Thursday, June 9, 2011

Fourth World War Chapter 3: Go to Japan

Chapter 3: Go to Japan

Banyak yang mati, dan beberapa sedang syok juga pingsan... Tapi aku ga ngeliat sama sekali sahabatku Archard...

“Ross, Archard dimana?” Tanyaku pada seorang temanku bernama Ross Juvalie, mungkin bisa dibilang kecengan Archard.
“Dia...” Ross mulai mengeluarkan air matanya, aku sangat kaget.
“Kenapa? Archard----”
“Gak! Dia gak mati! Dia... Hik... Hik...” Setelah kupikir kayaknya aku salah nanya orang kemudian aku mencari temanku yang lain.
“Maaf Ross, aku gak tau kayaknya aku harus tanya ke yang lain...” Aku langsung melangkah tanpa bisa menenangkannya, tentu saja harus ngomong apa aku? Sedangkan aku ga tau gimana keadaan Archard.
“Ed, tau Archard?” Aku lihat Ed sedang diam saja sambil memandang beberapa mayat yang dimasukkan ke ambulans.
“Archard? Oh, si rambut hitam itu? Dia meninggal” jawab Ed atau Edward Gavotte dengan entengnya, memang sih dia gak gitu deket sama Archard.
“Di-dia mati? Keadaannya?!” Aku mengguncang2 bahu Ed.
“Ketika dia baru mau masuk toko langsung terpental, jadi hanya patah tulang sebelah kanan” terus dia mengusap dagunya sedangkan aku hanya terdiam “oh, Ichiro! Dia gak mati kok! Itu dugaan awalku tapi ternyata dia dibilang oleh palang merah masih ada detak jantungnya, maaf salah informasi---”
“Ya gak pa-pa! Makasih! Pada ke RS mana?!” Aku langsung bangkit lagi dari kesedihan kelam.
“Gak tau tapi pasti rumah sakit terdekat” langsunglah aku berlari.
“Makasih Ed! Oh, iya Ross ikut aku! Archard belum mati!” Tanpa kata2 Ross tersenyum langsung mengejarku dan kita naik taksi.
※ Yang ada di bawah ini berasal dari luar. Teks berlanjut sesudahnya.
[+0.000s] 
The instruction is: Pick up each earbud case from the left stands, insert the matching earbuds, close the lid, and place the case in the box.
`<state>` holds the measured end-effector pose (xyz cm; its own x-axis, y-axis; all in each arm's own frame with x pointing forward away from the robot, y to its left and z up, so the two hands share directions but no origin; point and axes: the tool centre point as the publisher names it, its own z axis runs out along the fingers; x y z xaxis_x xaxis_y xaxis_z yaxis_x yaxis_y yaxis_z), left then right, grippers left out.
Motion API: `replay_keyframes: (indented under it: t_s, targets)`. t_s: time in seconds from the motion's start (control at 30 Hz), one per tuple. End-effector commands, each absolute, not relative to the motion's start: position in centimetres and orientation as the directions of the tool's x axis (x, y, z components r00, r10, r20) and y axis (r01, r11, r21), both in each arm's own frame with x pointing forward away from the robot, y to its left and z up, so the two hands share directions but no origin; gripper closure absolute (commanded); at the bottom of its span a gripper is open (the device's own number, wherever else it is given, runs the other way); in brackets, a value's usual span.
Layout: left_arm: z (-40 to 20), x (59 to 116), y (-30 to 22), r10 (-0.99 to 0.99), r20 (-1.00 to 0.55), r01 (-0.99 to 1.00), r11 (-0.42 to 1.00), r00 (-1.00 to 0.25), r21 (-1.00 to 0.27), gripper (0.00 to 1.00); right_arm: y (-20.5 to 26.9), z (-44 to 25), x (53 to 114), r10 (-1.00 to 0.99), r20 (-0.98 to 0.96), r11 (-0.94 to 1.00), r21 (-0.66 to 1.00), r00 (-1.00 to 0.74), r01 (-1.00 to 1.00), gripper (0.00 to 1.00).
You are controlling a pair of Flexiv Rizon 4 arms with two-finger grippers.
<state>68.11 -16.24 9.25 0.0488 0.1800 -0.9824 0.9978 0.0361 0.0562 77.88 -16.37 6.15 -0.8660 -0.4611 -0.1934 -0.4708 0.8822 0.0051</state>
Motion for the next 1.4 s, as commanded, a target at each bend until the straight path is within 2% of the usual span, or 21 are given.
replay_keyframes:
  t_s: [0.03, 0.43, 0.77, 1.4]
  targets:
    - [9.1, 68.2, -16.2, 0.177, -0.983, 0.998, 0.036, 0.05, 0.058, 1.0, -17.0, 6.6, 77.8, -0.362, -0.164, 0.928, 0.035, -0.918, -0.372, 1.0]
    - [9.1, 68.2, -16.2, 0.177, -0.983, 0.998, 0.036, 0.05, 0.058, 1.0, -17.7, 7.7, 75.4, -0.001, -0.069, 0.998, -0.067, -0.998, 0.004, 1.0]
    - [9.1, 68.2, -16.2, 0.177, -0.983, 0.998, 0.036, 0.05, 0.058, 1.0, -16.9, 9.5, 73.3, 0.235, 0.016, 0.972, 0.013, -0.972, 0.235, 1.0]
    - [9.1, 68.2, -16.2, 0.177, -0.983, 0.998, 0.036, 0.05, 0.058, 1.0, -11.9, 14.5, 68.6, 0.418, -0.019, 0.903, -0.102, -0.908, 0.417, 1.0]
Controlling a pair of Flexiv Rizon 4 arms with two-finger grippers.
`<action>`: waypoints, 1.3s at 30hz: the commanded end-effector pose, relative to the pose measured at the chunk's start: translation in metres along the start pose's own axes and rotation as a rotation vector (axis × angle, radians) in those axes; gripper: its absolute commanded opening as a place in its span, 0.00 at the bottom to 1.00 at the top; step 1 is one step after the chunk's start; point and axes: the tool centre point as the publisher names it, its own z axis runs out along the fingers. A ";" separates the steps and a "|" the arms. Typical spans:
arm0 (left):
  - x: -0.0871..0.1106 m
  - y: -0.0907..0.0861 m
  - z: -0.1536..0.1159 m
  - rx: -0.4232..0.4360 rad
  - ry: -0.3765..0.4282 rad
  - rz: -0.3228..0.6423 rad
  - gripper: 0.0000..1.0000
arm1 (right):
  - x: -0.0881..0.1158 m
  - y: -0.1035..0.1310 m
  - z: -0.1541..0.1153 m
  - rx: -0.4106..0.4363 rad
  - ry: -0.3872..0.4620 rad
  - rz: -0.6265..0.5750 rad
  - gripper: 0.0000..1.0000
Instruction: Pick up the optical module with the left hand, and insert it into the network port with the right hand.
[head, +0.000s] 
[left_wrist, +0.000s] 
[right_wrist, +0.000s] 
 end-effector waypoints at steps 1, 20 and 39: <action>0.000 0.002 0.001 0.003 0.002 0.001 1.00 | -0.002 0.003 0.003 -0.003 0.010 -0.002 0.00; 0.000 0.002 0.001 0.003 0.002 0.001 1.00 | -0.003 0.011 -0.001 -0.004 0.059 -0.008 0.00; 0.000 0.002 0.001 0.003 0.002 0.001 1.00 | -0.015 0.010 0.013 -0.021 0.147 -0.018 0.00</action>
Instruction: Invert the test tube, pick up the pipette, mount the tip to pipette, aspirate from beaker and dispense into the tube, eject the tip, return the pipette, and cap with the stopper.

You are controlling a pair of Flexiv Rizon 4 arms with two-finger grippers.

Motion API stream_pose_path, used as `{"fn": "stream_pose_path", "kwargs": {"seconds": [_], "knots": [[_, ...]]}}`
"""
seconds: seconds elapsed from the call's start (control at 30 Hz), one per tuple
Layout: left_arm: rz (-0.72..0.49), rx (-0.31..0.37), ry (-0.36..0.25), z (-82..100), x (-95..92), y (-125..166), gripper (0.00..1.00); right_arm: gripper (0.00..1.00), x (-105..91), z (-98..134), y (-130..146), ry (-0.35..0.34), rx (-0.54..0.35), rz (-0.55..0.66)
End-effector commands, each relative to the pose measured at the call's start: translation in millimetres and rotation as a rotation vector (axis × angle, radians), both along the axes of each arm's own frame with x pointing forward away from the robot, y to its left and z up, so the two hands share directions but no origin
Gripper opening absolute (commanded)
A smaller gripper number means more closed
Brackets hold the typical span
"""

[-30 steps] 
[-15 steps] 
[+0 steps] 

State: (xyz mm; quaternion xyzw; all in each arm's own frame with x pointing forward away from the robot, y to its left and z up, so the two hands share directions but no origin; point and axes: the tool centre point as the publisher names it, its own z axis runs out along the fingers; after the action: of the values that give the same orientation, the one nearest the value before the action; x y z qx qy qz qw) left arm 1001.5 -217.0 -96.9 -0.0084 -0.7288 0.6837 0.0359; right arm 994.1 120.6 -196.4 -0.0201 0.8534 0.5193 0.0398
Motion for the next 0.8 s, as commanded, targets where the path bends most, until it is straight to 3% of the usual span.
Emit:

“Jangan maksain diri buat ngomong, kamu siuman sekarang aja udah bagus banget” sekarang aku dan Ross udah di kamar Archard.
“Gak pa-pa, tapi kayaknya aku ga bisa masak lagi---”
“Gak! Kamu bisa masak Archard! Aku percaya! Cuma ilang 1 tangan udah nyerah kayak gini?!” Ross langsung membentaknya sambil banyak sekali air mata bercucuran di matanya.
“Ada benarnya juga Archard, kalo ada apa2 minta bantuan aja ke aku sama Ross, nanti juga kamu bakal biasa kok pake 1 tangan” rasanya aku merasa sok bijaksana, karena di sini rasanya aku masih kecil sekali, mereka berdua udah 20-an tepatnya 23 tahun.
“Yah, aku bukan nyerah masalah ilang tangan, tapi bos mungkin ga akan nerima aku” jawab Archard berusaha tersenyum tapi susah kayaknya.
“Kenapa gitu?” Aku memang karyawan baru, sejak umurku benar2 15 tahun aku baru mulai bekerja di toko roti Hazelnut ini.
“Kamu gak tahu ya? Bos sangat kejam... Jarang dia mau nerima yang cacat, dia butuh yang profesional...” Ross langsung menghapus air matanya “kupikir kamu ga mau masak lagi, ternyata masalah ini ya...”
“Kalian tau darimana? Tapi kalo dipikir2 sih bener juga soalnya waktu aku masakin sesuatu dia berpikir keras buat nerima aku...” Aku berusaha mengingat masakan yang aku buat, aku membuat sashimi masakan Jepang dengan ikan salmon.
“Pernah ada orang cacat tangan juga ga diterima sama bos, sangat tragis...” Ross mengingat seseorang itu, wajahnya merasa sangat sedih.
“Hah? Parah! Padahal kan bisa dibantu sama karyawan lain! Siapa tau cacat tapi berbakat!” Tak ada yang merespon perkataanku, kemudian aku berdiri untuk lebih memantapkan pembicaraan “aku, akan membantumu Archard!” Ross dan Archard langsung melotot menatapku.
“Hahaha! Ichiro apa yang bisa kamu lakuin? Kamu kan masih ke---”
“Jangan pandang dari umur! Tolong!” Yah walaupun aku masih segini tapi kan aku udah bisa hidup sendiri “percayalah!” Aku menambah keyakinan.
“Baiklah, kita coba nanti!” Archard juga berusaha membangkitkan semangatnya.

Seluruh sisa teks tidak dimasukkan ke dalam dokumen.